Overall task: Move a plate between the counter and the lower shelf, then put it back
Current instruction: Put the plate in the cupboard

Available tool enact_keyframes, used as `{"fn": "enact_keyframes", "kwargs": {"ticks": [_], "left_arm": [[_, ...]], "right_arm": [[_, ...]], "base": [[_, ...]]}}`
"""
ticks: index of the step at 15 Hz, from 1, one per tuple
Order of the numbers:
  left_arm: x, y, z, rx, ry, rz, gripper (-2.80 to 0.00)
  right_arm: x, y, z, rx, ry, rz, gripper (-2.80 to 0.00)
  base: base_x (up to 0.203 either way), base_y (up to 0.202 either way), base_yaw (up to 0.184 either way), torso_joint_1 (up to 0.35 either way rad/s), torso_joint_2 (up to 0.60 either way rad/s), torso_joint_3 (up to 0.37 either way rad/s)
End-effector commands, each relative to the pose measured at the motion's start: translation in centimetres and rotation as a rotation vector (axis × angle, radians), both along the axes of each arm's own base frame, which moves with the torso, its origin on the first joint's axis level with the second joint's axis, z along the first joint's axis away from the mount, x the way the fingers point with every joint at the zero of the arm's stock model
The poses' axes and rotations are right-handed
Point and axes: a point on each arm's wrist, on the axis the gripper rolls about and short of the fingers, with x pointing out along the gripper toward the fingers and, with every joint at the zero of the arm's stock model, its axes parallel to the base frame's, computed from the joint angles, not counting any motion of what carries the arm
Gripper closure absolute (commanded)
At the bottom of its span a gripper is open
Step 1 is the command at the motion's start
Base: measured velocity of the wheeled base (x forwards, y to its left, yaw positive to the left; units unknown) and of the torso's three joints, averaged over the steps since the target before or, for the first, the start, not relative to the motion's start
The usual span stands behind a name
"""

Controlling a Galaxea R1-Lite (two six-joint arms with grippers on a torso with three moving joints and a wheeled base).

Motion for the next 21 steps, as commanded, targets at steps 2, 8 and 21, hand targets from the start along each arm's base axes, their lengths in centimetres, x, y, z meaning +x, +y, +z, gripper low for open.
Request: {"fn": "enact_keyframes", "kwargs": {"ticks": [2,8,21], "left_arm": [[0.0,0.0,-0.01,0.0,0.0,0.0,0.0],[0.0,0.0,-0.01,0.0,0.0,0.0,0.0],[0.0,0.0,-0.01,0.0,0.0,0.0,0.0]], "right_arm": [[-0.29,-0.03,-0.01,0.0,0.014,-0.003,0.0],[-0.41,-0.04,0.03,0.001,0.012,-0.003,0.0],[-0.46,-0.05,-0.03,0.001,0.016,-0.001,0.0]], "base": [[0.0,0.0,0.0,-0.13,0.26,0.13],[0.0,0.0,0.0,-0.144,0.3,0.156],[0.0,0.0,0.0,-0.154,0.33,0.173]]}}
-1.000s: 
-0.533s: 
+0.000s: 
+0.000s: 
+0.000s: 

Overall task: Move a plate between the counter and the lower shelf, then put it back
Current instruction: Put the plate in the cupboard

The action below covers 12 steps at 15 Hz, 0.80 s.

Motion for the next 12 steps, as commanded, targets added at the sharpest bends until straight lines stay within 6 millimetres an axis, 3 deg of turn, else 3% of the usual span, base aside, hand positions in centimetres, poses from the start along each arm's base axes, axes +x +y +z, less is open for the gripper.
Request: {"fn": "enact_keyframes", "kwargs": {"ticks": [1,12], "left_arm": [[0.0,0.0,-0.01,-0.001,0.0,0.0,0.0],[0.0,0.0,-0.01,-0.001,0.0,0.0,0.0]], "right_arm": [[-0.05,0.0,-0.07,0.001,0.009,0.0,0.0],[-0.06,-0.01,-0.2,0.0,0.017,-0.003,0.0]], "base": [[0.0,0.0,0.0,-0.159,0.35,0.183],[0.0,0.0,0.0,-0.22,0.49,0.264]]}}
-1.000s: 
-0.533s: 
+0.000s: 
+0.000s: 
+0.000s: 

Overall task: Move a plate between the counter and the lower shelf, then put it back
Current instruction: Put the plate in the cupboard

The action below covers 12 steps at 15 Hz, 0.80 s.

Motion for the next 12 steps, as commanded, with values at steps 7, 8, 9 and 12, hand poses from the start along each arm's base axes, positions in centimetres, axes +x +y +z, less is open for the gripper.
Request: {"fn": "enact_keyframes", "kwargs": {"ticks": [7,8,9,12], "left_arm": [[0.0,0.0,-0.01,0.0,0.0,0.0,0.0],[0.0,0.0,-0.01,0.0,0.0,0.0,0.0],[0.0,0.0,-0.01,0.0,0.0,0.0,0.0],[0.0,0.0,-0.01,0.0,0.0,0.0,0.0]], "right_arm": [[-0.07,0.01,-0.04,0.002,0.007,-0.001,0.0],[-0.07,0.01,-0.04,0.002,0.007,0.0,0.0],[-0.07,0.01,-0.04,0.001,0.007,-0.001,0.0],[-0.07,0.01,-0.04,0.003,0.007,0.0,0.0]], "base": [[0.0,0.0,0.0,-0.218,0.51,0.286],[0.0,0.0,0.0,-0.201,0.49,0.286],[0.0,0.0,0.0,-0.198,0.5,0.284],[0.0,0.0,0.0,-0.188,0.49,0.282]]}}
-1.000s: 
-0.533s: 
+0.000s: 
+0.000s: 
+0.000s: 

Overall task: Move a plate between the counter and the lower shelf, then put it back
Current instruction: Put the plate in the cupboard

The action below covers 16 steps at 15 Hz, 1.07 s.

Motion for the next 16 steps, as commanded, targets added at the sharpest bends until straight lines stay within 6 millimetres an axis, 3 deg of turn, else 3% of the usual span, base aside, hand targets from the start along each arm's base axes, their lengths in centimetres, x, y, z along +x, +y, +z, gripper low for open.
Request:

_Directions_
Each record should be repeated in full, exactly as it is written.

_Output below_
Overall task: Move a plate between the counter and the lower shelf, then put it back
Current instruction: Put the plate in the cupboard

Available tool enact_keyframes, used as `{"fn": "enact_keyframes", "kwargs": {"ticks": [_], "left_arm": [[_, ...]], "right_arm": [[_, ...]], "base": [[_, ...]]}}`
"""
ticks: index of the step at 15 Hz, from 1, one per tuple
Order of the numbers:
  left_arm: x, y, z, rx, ry, rz, gripper (-2.80 to 0.00)
  right_arm: x, y, z, rx, ry, rz, gripper (-2.80 to 0.00)
  base: base_x (up to 0.203 either way), base_y (up to 0.202 either way), base_yaw (up to 0.184 either way), torso_joint_1 (up to 0.35 either way rad/s), torso_joint_2 (up to 0.60 either way rad/s), torso_joint_3 (up to 0.37 either way rad/s)
End-effector commands, each relative to the pose measured at the motion's start: translation in centimetres and rotation as a rotation vector (axis × angle, radians), both along the axes of each arm's own base frame, which moves with the torso, its origin on the first joint's axis level with the second joint's axis, z along the first joint's axis away from the mount, x the way the fingers point with every joint at the zero of the arm's stock model
The poses' axes and rotations are right-handed
Point and axes: a point on each arm's wrist, on the axis the gripper rolls about and short of the fingers, with x pointing out along the gripper toward the fingers and, with every joint at the zero of the arm's stock model, its axes parallel to the base frame's, computed from the joint angles, not counting any motion of what carries the arm
Gripper closure absolute (commanded)
At the bottom of its span a gripper is open
Step 1 is the command at the motion's start
Base: measured velocity of the wheeled base (x forwards, y to its left, yaw positive to the left; units unknown) and of the torso's three joints, averaged over the steps since the target before or, for the first, the start, not relative to the motion's start
The usual span stands behind a name
"""

Controlling a Galaxea R1-Lite (two six-joint arms with grippers on a torso with three moving joints and a wheeled base).

Motion for the next 21 steps, as commanded, targets at steps 2, 8 and 21, hand targets from the start along each arm's base axes, their lengths in centimetres, x, y, z meaning +x, +y, +z, gripper low for open.
Request: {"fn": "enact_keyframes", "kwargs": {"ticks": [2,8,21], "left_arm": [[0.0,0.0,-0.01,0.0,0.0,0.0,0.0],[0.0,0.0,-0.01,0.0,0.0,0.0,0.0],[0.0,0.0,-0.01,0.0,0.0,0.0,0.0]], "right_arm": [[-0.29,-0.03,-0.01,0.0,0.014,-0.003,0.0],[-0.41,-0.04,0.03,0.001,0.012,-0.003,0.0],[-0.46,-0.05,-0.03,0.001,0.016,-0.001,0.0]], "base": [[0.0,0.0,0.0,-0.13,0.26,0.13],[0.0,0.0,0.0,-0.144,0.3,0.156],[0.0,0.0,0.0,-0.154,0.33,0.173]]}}
-1.000s: 
-0.533s: 
+0.000s: 
+0.000s: 
+0.000s: 

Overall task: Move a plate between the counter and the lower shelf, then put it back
Current instruction: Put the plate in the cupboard

The action below covers 12 steps at 15 Hz, 0.80 s.

Motion for the next 12 steps, as commanded, targets added at the sharpest bends until straight lines stay within 6 millimetres an axis, 3 deg of turn, else 3% of the usual span, base aside, hand positions in centimetres, poses from the start along each arm's base axes, axes +x +y +z, less is open for the gripper.
Request: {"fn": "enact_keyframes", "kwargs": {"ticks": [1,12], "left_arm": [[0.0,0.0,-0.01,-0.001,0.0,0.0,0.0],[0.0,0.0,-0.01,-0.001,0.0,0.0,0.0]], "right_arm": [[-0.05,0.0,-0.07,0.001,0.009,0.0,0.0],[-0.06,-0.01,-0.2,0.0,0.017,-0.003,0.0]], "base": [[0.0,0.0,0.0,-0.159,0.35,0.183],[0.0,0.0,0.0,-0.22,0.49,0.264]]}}
-1.000s: 
-0.533s: 
+0.000s: 
+0.000s: 
+0.000s: 

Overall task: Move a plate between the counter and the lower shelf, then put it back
Current instruction: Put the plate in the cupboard

The action below covers 12 steps at 15 Hz, 0.80 s.

Motion for the next 12 steps, as commanded, with values at steps 7, 8, 9 and 12, hand poses from the start along each arm's base axes, positions in centimetres, axes +x +y +z, less is open for the gripper.
Request: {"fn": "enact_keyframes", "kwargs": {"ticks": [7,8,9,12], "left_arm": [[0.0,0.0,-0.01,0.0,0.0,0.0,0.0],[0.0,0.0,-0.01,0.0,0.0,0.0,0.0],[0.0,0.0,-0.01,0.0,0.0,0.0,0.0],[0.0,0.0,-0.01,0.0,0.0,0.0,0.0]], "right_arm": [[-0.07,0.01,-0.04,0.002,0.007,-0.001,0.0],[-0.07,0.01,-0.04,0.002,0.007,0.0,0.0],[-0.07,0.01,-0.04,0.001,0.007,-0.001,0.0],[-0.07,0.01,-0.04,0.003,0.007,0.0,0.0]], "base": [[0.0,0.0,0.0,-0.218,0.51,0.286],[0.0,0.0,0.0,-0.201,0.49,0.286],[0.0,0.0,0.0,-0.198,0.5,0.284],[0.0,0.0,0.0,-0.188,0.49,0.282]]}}
-1.000s: 
-0.533s: 
+0.000s: 
+0.000s: 
+0.000s: 

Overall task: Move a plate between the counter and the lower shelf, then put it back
Current instruction: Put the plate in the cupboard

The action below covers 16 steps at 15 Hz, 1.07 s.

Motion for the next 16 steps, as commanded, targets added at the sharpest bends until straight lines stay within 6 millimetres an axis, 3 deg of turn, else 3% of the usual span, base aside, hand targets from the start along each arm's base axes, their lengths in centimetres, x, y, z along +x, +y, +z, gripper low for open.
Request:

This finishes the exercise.